Личность любого человека в той или иной мере неотделима от его семьи и друзей — от всех тех, кто представляет для него наивысшую ценность, является в определенном смысле продолжением его самого. События и переживания, выпадающие на долю близких, не могут не отражаться на эмоциональном состоянии «центровой личности», не могут не влиять на ее поступки, даже если эта личность обладает столь высокой степенью самодостаточности, как Павел Михайлович Третьяков.
Внутренний мир Третьякова на протяжении многих лет трансформировался, и весьма серьезно. Прочесть это изменение, понять влияющие на него факторы можно, лишь вглядываясь в хронику семейной жизни Павла Михайловича.
«МИЛЫЙ ДРУЖОЧЕК ПАША».
ДЕЛА СЕМЕЙНЫЕ
2 декабря 1850 года скончался Михаил Захарович Третьяков. Павел Михайлович сделался старшим мужчиной в семье. До восемнадцатилетия ему осталось 13 дней...
Благодаря составленному М.З. Третьяковым завещанию, основная тяжесть коммерческой деятельности легла не на плечи Павла Михайловича. Тем не менее старшему сыну пришлось всерьез впрячься в отцовское дело, насколько это соответствовало последней воле Михаила Захаровича.
Кроме того, именно Павел Михайлович принял от отца другую ношу: заботу о матери, младшем брате и в особенности о трех незамужних сестрах.
Однажды приняв на себя долг заботы о ближних, П.М. Третьяков всю жизнь исполнял его с достоинством.

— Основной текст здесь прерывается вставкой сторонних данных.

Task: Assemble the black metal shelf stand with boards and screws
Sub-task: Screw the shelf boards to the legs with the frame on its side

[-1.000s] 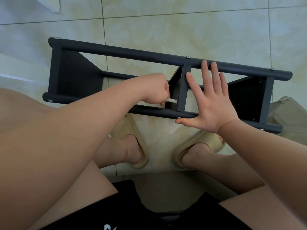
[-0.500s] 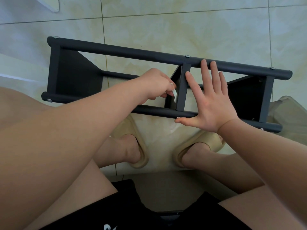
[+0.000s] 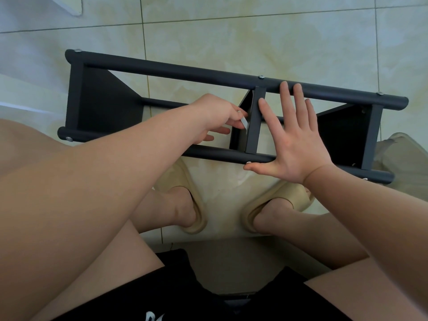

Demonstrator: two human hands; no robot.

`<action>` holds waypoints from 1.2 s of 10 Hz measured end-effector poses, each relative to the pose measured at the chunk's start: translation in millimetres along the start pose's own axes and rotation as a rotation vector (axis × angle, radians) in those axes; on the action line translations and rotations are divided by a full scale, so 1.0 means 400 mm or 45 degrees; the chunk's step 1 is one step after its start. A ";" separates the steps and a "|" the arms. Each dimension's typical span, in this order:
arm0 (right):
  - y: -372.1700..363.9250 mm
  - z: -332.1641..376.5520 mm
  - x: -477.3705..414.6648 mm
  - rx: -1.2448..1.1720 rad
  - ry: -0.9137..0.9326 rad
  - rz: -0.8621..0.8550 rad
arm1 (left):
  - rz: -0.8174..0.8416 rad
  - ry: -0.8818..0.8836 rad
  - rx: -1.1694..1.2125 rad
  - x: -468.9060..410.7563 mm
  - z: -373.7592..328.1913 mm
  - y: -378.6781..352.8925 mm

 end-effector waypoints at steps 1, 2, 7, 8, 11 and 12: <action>0.001 0.000 0.000 -0.005 0.001 -0.005 | 0.029 0.033 -0.002 -0.002 0.004 -0.003; 0.001 0.000 0.000 -0.001 -0.001 -0.003 | 0.042 0.058 -0.049 -0.003 0.004 -0.002; 0.002 0.000 0.001 -0.003 -0.007 0.009 | 0.074 0.087 0.012 -0.009 0.010 -0.012; 0.002 0.000 0.001 -0.005 -0.005 0.001 | 0.067 0.078 0.003 -0.007 0.007 -0.014; 0.000 0.001 0.001 -0.006 0.001 -0.008 | 0.106 0.110 -0.066 -0.001 0.005 -0.017; -0.001 0.000 0.000 -0.006 0.002 -0.004 | 0.136 0.107 -0.103 -0.001 0.006 -0.018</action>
Point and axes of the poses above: each hand's wrist, its own x-axis away from the middle knuckle, its own y-axis out of the back of the hand, z = x × y, the point moved 3 cm from there along -x, towards the middle knuckle, and after that the axes turned 6 degrees about z, right-handed, at the moved point
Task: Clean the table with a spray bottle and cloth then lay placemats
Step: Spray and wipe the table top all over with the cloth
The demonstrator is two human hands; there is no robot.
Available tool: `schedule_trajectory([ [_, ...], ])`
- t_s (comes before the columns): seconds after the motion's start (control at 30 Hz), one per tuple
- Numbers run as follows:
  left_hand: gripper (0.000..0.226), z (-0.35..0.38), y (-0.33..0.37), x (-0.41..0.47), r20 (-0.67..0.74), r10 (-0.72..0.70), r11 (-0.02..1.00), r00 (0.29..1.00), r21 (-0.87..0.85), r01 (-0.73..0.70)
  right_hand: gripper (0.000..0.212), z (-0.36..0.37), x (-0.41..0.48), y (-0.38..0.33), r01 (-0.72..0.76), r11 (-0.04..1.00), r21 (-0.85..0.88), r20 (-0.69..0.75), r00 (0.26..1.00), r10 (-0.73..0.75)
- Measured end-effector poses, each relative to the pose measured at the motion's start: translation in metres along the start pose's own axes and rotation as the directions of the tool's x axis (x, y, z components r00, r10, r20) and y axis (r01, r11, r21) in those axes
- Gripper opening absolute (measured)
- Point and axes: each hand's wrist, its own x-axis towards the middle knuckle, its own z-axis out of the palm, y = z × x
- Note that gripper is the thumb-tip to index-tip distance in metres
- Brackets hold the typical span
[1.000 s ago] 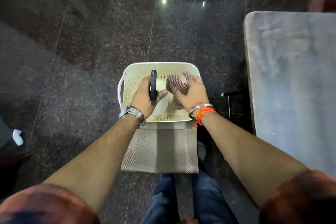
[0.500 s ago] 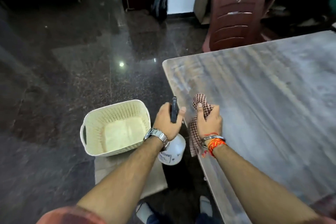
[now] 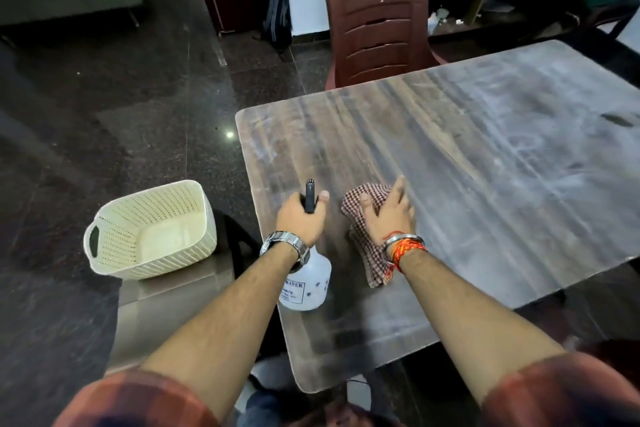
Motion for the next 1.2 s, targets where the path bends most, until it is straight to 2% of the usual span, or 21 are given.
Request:
schedule_trajectory([
  [0.07, 0.041, 0.012, 0.007, -0.008, -0.025, -0.024, 1.0, 0.999, 0.007, 0.024, 0.077, 0.0, 0.0, 0.022, 0.167, 0.969, -0.183, 0.071, 0.985, -0.156],
  [0.13, 0.043, 0.02, 0.011, -0.013, -0.03, -0.035, 0.999, 0.999, 0.021, 0.035, 0.072, 0.009, -0.006, 0.04, 0.336, 0.907, -0.255, 0.19, 0.937, -0.294],
  [0.2, 0.044, 0.026, 0.015, -0.015, -0.031, -0.04, 0.998, 0.999, 0.048, 0.042, 0.071, 0.021, -0.015, 0.055, 0.401, 0.869, -0.29, 0.291, 0.902, -0.32],
  [0.53, 0.044, 0.042, 0.025, 0.002, -0.014, -0.136, 0.988, 0.991, 0.073, 0.137, 0.066, 0.041, -0.013, 0.067, 0.388, 0.854, -0.347, 0.284, 0.911, -0.299],
  [0.83, 0.047, 0.054, 0.045, 0.031, 0.054, -0.155, 0.97, 0.986, 0.197, 0.142, 0.067, 0.044, -0.002, 0.067, 0.367, 0.869, -0.332, 0.333, 0.907, -0.257],
  [1.03, 0.036, 0.053, 0.037, 0.046, 0.062, -0.15, 0.983, 0.987, 0.116, 0.142, 0.071, 0.046, 0.008, 0.067, 0.378, 0.856, -0.354, 0.355, 0.901, -0.251],
  [1.2, 0.038, 0.056, 0.033, 0.055, 0.069, -0.166, 0.985, 0.984, 0.051, 0.162, 0.078, 0.045, 0.016, 0.064, 0.373, 0.856, -0.358, 0.366, 0.899, -0.239],
])
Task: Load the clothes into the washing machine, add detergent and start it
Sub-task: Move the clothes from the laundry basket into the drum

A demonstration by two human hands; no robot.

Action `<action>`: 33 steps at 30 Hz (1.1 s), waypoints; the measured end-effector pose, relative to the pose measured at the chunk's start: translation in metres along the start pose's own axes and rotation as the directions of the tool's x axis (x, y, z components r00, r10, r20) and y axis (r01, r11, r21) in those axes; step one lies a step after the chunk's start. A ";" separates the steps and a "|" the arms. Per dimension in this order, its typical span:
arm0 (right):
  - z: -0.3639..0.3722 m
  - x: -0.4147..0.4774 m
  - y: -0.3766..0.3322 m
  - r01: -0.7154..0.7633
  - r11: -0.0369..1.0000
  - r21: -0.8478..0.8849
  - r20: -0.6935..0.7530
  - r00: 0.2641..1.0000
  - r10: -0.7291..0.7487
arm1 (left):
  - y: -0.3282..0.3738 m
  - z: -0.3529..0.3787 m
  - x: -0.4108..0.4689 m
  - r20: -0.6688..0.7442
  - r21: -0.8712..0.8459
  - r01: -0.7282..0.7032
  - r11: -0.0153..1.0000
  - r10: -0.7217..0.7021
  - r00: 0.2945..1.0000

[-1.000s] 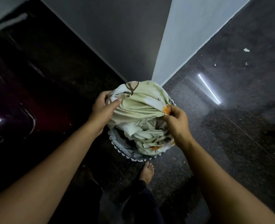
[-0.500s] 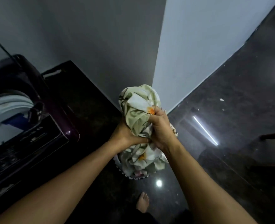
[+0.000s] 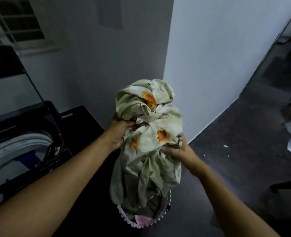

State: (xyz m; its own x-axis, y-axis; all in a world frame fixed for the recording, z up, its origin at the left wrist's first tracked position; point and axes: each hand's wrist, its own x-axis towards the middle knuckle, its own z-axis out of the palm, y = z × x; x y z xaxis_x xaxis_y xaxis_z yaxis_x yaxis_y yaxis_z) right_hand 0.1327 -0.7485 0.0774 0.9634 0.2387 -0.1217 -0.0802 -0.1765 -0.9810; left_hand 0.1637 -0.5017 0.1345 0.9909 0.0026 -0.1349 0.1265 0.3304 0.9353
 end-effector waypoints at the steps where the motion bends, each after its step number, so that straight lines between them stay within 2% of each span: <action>1: 0.004 0.000 0.001 -0.008 1.000 -0.019 0.028 1.000 0.009 | 0.008 0.003 0.001 0.016 -0.063 0.003 0.998 -0.002 1.000; 3: 0.015 0.005 -0.005 -0.036 0.999 0.011 0.007 0.999 0.036 | 0.024 0.012 0.005 0.061 -0.144 -0.002 0.990 0.010 0.998; 6: 0.024 0.016 -0.031 0.016 0.992 0.125 -0.154 0.988 0.003 | 0.041 0.022 0.006 0.167 -0.151 -0.048 0.987 0.074 0.983; 9: 0.021 0.022 -0.063 0.111 0.978 0.176 -0.224 0.972 -0.069 | 0.052 0.019 0.007 0.194 -0.111 -0.123 0.986 0.143 0.971; 12: 0.015 0.024 -0.085 0.217 0.955 0.201 -0.286 0.946 -0.154 | 0.063 0.006 0.008 0.202 -0.147 -0.165 0.975 0.193 0.960; 14: 0.013 0.025 -0.095 0.189 0.957 0.220 -0.314 0.943 -0.113 | 0.068 -0.003 0.007 0.183 -0.153 -0.170 0.973 0.197 0.963; 16: 0.012 0.028 -0.102 0.146 0.922 0.358 -0.260 0.964 -0.052 | 0.071 -0.010 0.006 0.154 -0.136 -0.188 0.973 0.208 0.966; 17: 0.013 0.029 -0.106 0.130 0.865 0.485 -0.189 0.981 -0.042 | 0.072 -0.011 0.006 0.131 -0.127 -0.196 0.972 0.213 0.968; 19: 0.015 0.030 -0.122 0.121 0.736 0.666 -0.014 0.989 -0.150 | 0.070 -0.014 0.008 0.055 -0.114 -0.220 0.969 0.228 0.972; 20: 0.018 0.032 -0.130 0.128 0.728 0.673 0.049 0.975 -0.217 | 0.068 -0.013 0.007 0.013 -0.078 -0.228 0.970 0.230 0.973; 21: 0.021 0.035 -0.136 0.161 0.763 0.626 0.081 0.960 -0.269 | 0.065 -0.012 0.005 -0.011 -0.015 -0.226 0.974 0.226 0.974; 23: 0.028 0.043 -0.145 0.249 0.868 0.430 0.033 0.956 -0.290 | 0.061 -0.009 -0.002 0.021 0.155 -0.214 0.964 0.213 0.977; 25: 0.029 0.046 -0.150 0.267 0.925 0.269 -0.152 0.960 -0.233 | 0.065 -0.014 -0.010 0.115 0.298 -0.209 0.931 0.183 0.976; 27: 0.025 0.048 -0.152 0.304 0.930 0.208 -0.330 0.917 -0.226 | 0.077 -0.029 -0.014 0.220 0.380 -0.179 0.908 0.099 0.970; 28: 0.021 0.050 -0.153 0.332 0.923 0.197 -0.367 0.898 -0.244 | 0.083 -0.038 -0.014 0.229 0.405 -0.155 0.901 0.064 0.971; 31: 0.014 0.058 -0.159 0.370 0.915 0.161 -0.390 0.875 -0.286 | 0.097 -0.056 -0.006 0.058 0.304 -0.094 0.948 0.080 0.995; 33: 0.017 0.061 -0.164 0.400 0.914 0.072 -0.337 0.872 -0.355 | 0.100 -0.054 0.000 0.087 0.222 -0.101 0.970 0.083 0.993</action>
State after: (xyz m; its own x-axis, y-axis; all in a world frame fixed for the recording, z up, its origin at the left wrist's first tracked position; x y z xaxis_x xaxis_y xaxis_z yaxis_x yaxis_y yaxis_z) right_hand 0.2002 -0.6883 0.2284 0.9547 -0.0511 0.2931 0.2936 0.0031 -0.9559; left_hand 0.1739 -0.4177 0.2101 0.9983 -0.0518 -0.0276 0.0332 0.1107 0.9933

Сначала родное семейство, а позднее и собственная семья была для Третьякова той сферой, в которую он неизменно вкладывал колоссальные душевные силы — кто знает, были ли они меньше, нежели затраты сил на создание галереи? Даже отдавая дань собственным увлечениям, он никогда не забывал об интересах семьи. А в ее интересах было, чтобы он оставался купцом и приумножал отцовские капиталы... что ж, преодолевая тягу к искусству, Третьяков оставался купцом и в этой сфере деловито, стараясь избегать лишних рисков, зарабатывал семье на достойное будущее. Павел Михайлович был практически идеальным семьянином: чутким, заботливым, в высшей мере ответственным. Наверное, наибольшим — хотя и не всегда осознаваемым — желанием его было уберечь семью от всех возможных неприятностей, и желание это он претворял в жизнь с присущей ему твердостью.